Witch Marks? These Marks
Etched on the walls of many of the houses, barns and buildings that we care for in the Midlands Region are symbols known as ‘witch marks’.
Despite their name witch marks have very little to do with witches or witch craft. Witch marks are most often inscribed on buildings. The markings are believed to have turned away evil, providing protection to the building and those who lived or worked within it. The evil that was being ‘turned away’ may have been demons, witches or the then ever present evil eye.

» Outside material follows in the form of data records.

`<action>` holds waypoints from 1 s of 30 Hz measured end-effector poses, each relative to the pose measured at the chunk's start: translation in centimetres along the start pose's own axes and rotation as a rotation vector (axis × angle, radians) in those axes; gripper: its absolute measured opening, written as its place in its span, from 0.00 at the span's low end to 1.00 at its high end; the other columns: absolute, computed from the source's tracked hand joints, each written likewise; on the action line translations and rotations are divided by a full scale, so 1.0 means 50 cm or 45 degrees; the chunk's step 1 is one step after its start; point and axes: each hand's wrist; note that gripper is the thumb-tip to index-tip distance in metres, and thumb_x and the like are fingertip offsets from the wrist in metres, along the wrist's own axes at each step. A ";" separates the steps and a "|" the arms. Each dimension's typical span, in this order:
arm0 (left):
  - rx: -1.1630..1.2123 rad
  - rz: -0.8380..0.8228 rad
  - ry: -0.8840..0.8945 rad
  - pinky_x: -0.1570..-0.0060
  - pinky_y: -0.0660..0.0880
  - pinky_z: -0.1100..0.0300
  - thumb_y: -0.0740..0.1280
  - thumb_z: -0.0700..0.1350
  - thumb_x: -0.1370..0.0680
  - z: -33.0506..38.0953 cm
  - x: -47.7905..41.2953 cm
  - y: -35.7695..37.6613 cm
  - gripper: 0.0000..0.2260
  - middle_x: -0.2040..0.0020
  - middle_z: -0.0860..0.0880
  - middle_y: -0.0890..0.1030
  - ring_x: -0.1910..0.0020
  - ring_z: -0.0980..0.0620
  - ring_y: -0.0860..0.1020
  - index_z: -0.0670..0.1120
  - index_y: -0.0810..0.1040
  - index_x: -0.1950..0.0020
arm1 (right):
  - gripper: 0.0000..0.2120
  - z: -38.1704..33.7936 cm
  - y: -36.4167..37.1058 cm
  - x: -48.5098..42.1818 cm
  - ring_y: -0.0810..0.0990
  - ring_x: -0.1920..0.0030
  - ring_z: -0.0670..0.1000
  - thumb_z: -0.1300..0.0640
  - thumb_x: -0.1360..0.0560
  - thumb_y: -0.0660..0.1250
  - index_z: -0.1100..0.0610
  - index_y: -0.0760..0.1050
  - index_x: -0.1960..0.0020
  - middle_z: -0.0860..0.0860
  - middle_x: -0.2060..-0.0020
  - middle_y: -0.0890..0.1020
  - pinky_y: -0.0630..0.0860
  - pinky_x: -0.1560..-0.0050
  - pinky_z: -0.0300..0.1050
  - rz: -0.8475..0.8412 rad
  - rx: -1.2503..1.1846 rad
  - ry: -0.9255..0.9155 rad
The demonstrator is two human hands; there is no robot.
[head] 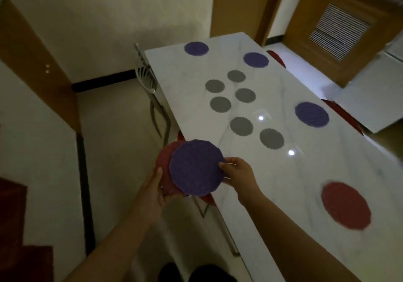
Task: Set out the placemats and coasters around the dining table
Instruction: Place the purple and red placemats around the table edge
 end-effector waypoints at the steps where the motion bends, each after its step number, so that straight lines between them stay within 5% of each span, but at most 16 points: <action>1: -0.019 -0.025 -0.024 0.62 0.82 0.53 0.61 0.52 0.22 0.013 -0.012 -0.010 0.15 0.44 0.49 0.84 0.48 0.49 0.83 0.50 0.76 0.38 | 0.07 0.000 0.010 0.003 0.83 0.55 0.52 0.60 0.27 0.68 0.58 0.75 0.49 0.55 0.54 0.82 0.81 0.62 0.43 0.024 -0.032 0.028; 11: -0.183 -0.224 -0.188 0.59 0.82 0.53 0.59 0.49 0.19 0.137 -0.222 0.007 0.13 0.46 0.49 0.85 0.48 0.49 0.83 0.51 0.75 0.36 | 0.10 -0.031 0.032 -0.075 0.83 0.55 0.55 0.60 0.26 0.67 0.60 0.75 0.45 0.58 0.53 0.83 0.81 0.64 0.42 0.467 -0.431 0.030; 17: -0.308 -0.309 -0.197 0.54 0.82 0.50 0.59 0.50 0.19 0.208 -0.377 0.044 0.16 0.38 0.47 0.79 0.41 0.46 0.78 0.53 0.72 0.32 | 0.11 -0.014 -0.021 -0.165 0.82 0.54 0.56 0.63 0.25 0.66 0.63 0.74 0.43 0.60 0.53 0.81 0.80 0.63 0.44 0.821 -0.535 0.073; 24: -0.387 -0.342 -0.308 0.51 0.76 0.48 0.57 0.50 0.18 0.257 -0.472 0.066 0.12 0.38 0.46 0.77 0.41 0.44 0.76 0.54 0.74 0.37 | 0.08 0.076 0.008 -0.179 0.82 0.57 0.55 0.62 0.25 0.66 0.61 0.74 0.46 0.56 0.57 0.81 0.79 0.66 0.45 1.044 -0.431 0.295; 27: -0.422 -0.402 -0.373 0.51 0.76 0.49 0.57 0.50 0.18 0.277 -0.499 0.072 0.13 0.40 0.46 0.78 0.42 0.45 0.77 0.52 0.73 0.35 | 0.10 0.106 0.021 -0.184 0.81 0.57 0.56 0.59 0.27 0.67 0.60 0.75 0.46 0.57 0.55 0.82 0.80 0.57 0.53 1.188 -0.062 0.462; 30: -0.501 -0.478 -0.430 0.50 0.76 0.49 0.57 0.50 0.18 0.296 -0.522 0.081 0.14 0.41 0.47 0.79 0.43 0.45 0.78 0.52 0.71 0.33 | 0.12 0.108 0.041 -0.178 0.77 0.59 0.51 0.56 0.26 0.66 0.58 0.75 0.44 0.55 0.52 0.82 0.75 0.55 0.48 1.292 0.224 0.534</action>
Point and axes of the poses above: each hand's wrist, its own x-axis away from the middle knuckle, its own y-axis out of the palm, z = x × y
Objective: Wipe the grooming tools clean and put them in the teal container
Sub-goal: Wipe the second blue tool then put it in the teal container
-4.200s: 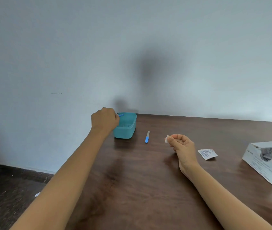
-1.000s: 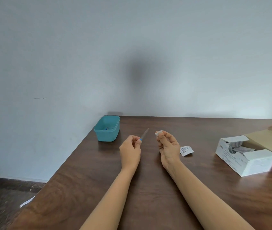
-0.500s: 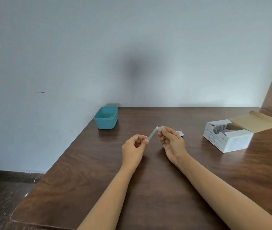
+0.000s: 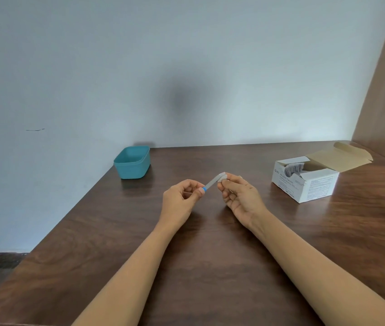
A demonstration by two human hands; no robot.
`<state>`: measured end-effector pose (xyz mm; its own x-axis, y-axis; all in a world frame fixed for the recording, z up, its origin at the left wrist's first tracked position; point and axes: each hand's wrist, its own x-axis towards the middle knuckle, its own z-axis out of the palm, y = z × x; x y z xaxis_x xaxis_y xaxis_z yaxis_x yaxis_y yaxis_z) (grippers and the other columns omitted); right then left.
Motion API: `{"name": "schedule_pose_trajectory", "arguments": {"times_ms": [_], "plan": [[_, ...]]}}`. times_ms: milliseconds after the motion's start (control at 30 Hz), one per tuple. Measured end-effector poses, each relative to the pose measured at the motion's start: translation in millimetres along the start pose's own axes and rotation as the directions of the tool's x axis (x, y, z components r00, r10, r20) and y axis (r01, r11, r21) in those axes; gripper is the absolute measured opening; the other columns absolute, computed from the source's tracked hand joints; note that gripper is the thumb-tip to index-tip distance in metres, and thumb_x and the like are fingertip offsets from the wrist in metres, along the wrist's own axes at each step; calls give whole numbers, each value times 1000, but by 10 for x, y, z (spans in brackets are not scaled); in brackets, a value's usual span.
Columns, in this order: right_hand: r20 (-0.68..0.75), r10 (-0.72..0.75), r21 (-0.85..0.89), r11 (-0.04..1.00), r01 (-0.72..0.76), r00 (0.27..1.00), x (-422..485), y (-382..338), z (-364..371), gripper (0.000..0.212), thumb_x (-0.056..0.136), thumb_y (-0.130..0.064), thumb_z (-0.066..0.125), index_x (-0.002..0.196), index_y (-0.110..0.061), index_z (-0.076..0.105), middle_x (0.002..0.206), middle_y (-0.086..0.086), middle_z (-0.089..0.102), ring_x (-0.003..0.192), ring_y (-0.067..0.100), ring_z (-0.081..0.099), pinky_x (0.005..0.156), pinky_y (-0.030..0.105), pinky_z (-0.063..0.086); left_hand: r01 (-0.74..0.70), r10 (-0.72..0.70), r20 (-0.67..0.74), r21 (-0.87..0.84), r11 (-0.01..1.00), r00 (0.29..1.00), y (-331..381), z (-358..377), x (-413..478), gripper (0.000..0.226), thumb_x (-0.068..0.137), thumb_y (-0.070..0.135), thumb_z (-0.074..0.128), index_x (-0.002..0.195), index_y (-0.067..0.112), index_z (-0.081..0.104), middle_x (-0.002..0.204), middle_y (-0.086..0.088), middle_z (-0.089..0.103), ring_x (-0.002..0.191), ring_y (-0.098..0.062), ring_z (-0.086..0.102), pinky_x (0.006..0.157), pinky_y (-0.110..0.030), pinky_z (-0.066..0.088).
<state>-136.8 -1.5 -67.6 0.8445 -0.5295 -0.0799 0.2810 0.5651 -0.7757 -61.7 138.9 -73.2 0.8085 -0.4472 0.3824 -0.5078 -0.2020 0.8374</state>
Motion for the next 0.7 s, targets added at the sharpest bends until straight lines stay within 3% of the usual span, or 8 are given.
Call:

" Witch marks are also referred to as ‘ritual protection marks’ or ‘apotropaic’ markings. The word apotropaic comes from the Greek word ‘apotropaios’ which is translated as ‘turning away (evil)’"
Types of mark
One of the most common types of witch marks found within our properties is the daisy wheel, also known as the hexafoil. As the name suggests, the symbol takes the form of a six petalled flower. The daisy wheel would have been drawn using a compass and as such looks very geometrical in design. Daisy Wheels can vary in size and complexity from a single hexafoil to a group of interlinked hexafoils.
Another common form of witch marking is overlapping V’s known as marian marks. The overlapping V’s are believed to be the initials of the Virgin Mary. It is thought that these marks were invocations to the Virgin Mary to protect the site where the marks were to be found.
Other types of witch marks appear as pentagons, mazes, crosses and diagonal lines, to name but a few.
Where are they?
Witch marks can be found in all types of buildings from barns and cottages to grand country houses to churches. The markings can also be found on furniture, gravestones and in caves such as Reynard’s Kitchen Cave in Dovedale.
Where the markings are found on buildings, they are most usually located next to windows, doorways and fireplaces. These draughty locations were the most vulnerable as they could potentially be entrance points for demons, witches and evil spirits. The witch marks were etched into stone, plaster and woodwork.
Although many of the symbols associated with witch marks date back to much earlier times, the great majority are found in buildings dating from the medieval period through to the early nineteenth century. This was a time when belief in witchcraft and the supernatural was widespread and the use of magical symbols and ritual objects was part of everyday life.
Other forms of protection from evil were charms and ritual concealments. Often shoes, dolls, cats and witch bottles are found hidden away within buildings.
Witch marks continue to be used long after the fear of witchcraft and demons had died out. The markings continued to be thought of as symbols of protection but also of good luck. It may have also become a tradition to add such symbols to buildings.